(EXERCISE REQUIREMENTS): Please output the records below word for word and omit the pictures.

(Dataset excerpts)
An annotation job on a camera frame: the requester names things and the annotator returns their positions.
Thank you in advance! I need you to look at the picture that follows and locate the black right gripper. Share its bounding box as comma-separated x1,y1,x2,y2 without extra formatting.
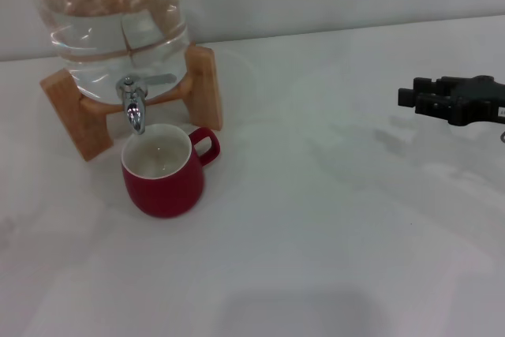
397,74,505,128

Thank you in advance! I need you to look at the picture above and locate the red ceramic cup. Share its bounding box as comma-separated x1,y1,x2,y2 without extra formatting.
120,123,222,220

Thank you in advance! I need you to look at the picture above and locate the chrome metal faucet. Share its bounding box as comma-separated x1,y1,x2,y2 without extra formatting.
115,72,178,136

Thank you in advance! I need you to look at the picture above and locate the clear glass water dispenser jar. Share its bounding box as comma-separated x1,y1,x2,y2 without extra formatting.
33,0,190,103

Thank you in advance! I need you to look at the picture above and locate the light wooden dispenser stand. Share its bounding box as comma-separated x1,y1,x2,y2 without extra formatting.
39,43,224,163

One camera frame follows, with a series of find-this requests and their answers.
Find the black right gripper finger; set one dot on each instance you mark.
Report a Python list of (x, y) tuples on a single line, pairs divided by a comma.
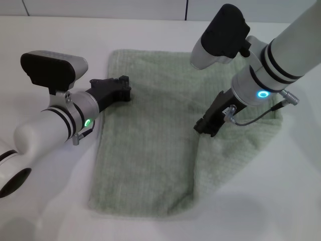
[(200, 126), (215, 130)]

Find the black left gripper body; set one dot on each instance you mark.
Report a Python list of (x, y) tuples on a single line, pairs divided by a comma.
[(106, 90)]

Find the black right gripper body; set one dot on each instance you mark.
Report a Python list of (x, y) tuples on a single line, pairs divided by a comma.
[(220, 110)]

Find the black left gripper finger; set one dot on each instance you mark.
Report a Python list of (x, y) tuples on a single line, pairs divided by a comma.
[(127, 94), (124, 80)]

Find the light green ribbed towel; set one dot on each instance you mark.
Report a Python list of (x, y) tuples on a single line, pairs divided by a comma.
[(150, 150)]

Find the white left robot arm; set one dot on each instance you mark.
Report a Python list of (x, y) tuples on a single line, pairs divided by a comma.
[(50, 128)]

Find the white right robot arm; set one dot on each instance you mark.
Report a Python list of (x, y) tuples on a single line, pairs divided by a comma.
[(288, 62)]

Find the black vertical background strip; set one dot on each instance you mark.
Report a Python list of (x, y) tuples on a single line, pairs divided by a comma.
[(186, 10)]

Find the left wrist camera housing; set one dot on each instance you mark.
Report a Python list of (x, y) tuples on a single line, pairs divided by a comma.
[(47, 70)]

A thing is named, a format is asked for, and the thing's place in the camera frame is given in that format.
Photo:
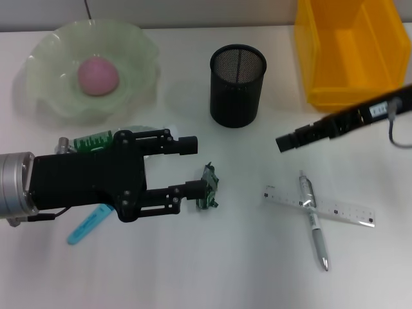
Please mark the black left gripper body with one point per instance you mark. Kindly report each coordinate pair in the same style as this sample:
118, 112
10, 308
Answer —
87, 177

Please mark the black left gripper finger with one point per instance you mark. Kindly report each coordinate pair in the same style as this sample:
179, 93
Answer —
170, 145
174, 196

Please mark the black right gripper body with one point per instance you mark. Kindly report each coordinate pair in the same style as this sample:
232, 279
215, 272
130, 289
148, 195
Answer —
363, 112

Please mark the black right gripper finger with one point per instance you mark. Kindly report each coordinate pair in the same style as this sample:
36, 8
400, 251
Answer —
305, 136

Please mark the clear green label water bottle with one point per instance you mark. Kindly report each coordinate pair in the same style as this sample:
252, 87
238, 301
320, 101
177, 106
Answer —
93, 141

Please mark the green plastic wrapper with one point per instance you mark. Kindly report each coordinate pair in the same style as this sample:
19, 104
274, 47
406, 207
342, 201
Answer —
212, 183

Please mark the pink peach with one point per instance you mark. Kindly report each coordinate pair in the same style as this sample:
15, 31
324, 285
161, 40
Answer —
98, 77

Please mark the blue capped scissors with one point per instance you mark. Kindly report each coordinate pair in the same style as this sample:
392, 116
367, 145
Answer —
85, 227

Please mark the black mesh pen holder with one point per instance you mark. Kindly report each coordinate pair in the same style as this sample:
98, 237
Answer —
235, 96

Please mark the transparent plastic ruler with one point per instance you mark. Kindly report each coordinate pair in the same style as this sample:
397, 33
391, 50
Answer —
341, 210

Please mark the pale green glass fruit plate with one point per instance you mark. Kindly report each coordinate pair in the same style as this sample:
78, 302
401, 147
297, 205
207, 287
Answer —
58, 96

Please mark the silver ballpoint pen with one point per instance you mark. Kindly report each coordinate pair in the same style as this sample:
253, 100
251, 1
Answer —
317, 231

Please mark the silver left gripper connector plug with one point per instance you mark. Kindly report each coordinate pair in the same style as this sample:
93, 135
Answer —
63, 144

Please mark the yellow plastic bin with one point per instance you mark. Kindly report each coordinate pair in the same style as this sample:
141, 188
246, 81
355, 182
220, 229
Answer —
354, 64

(TASK ANSWER):
An annotation job on a camera frame: the requester names things and the annotator returns their positions.
Thank you in advance! I need you to look at the picture that follows and locate the black right gripper. Share its bounding box as comma-separated x1,y1,x2,y2 without extra formatting.
397,74,505,128

Thank you in advance! I need you to look at the picture above and locate the red ceramic cup. Share its bounding box as comma-separated x1,y1,x2,y2 without extra formatting.
120,123,222,220

Thank you in advance! I need you to look at the picture above and locate the chrome metal faucet. Share its bounding box as comma-separated x1,y1,x2,y2 without extra formatting.
115,72,178,136

Thank you in advance! I need you to look at the picture above and locate the clear glass water dispenser jar. Share its bounding box as comma-separated x1,y1,x2,y2 without extra formatting.
33,0,190,103

Thank you in advance! I need you to look at the picture above and locate the light wooden dispenser stand. Share its bounding box as comma-separated x1,y1,x2,y2 without extra formatting.
39,43,224,163

One camera frame follows, with a series of find-this requests and their answers.
Find the black right gripper finger; set one dot on each instance you mark.
Report a Python list of (x, y) tuples on a single line, pairs divided by a comma.
[(200, 126), (215, 130)]

Find the black left gripper body; set one dot on each instance you mark.
Report a Python list of (x, y) tuples on a single line, pairs divided by a comma.
[(106, 90)]

Find the black right gripper body; set one dot on each instance you mark.
Report a Python list of (x, y) tuples on a single line, pairs divided by a comma.
[(220, 110)]

Find the black left gripper finger; set one dot on each instance you mark.
Report a Python list of (x, y) tuples on a single line, pairs divided by a comma.
[(127, 94), (124, 80)]

Find the light green ribbed towel; set one dot on each instance you mark.
Report a Python list of (x, y) tuples on a single line, pairs divided by a comma.
[(150, 150)]

Find the white left robot arm; set one dot on each instance you mark.
Report a Python list of (x, y) tuples on a single line, pairs divided by a comma.
[(50, 128)]

Find the white right robot arm; set one dot on each instance you mark.
Report a Python list of (x, y) tuples on a single line, pairs divided by a comma.
[(288, 62)]

Find the black vertical background strip; set one dot on each instance you mark.
Report a Python list of (x, y) tuples on a single line, pairs divided by a comma.
[(186, 10)]

Find the left wrist camera housing; set one dot on each instance you mark.
Report a Python list of (x, y) tuples on a single line, pairs divided by a comma.
[(47, 70)]

A thing is named, a format is asked for, and the thing's place in the camera frame is given in that format.
Photo:
Please mark the black left gripper body with one point per instance you mark. Kindly report each coordinate pair in the same style as this sample:
118, 112
10, 308
Answer —
87, 177

Please mark the black left gripper finger with one point per instance you mark. Kindly report each coordinate pair in the same style as this sample:
179, 93
Answer —
170, 145
174, 196

Please mark the black right gripper body with one point per instance you mark. Kindly report each coordinate pair in the same style as this sample:
232, 279
215, 272
130, 289
148, 195
Answer —
363, 112

Please mark the black right gripper finger with one point per instance you mark. Kindly report each coordinate pair in the same style as this sample:
36, 8
400, 251
Answer —
305, 136

Please mark the clear green label water bottle with one point per instance you mark. Kindly report each coordinate pair in the same style as this sample:
252, 87
238, 301
320, 101
177, 106
Answer —
93, 141

Please mark the green plastic wrapper with one point per instance you mark. Kindly report each coordinate pair in the same style as this sample:
19, 104
274, 47
406, 207
342, 201
Answer —
212, 183

Please mark the pink peach with one point per instance you mark. Kindly report each coordinate pair in the same style as this sample:
15, 31
324, 285
161, 40
Answer —
98, 77

Please mark the blue capped scissors with one point per instance you mark. Kindly report each coordinate pair in the same style as this sample:
392, 116
367, 145
Answer —
85, 227

Please mark the black mesh pen holder with one point per instance you mark. Kindly report each coordinate pair in the same style as this sample:
98, 237
Answer —
235, 96

Please mark the transparent plastic ruler with one point per instance you mark. Kindly report each coordinate pair in the same style as this sample:
397, 33
391, 50
Answer —
341, 210

Please mark the pale green glass fruit plate with one point per instance you mark. Kindly report each coordinate pair in the same style as this sample:
78, 302
401, 147
297, 205
207, 287
Answer —
58, 96

Please mark the silver ballpoint pen with one point per instance you mark. Kindly report each coordinate pair in the same style as this sample:
253, 100
251, 1
Answer —
317, 231

Please mark the silver left gripper connector plug with one point per instance you mark. Kindly report each coordinate pair in the same style as this sample:
93, 135
Answer —
63, 144

Please mark the yellow plastic bin with one point per instance you mark. Kindly report each coordinate pair in the same style as this sample:
141, 188
246, 81
355, 182
220, 229
Answer —
354, 64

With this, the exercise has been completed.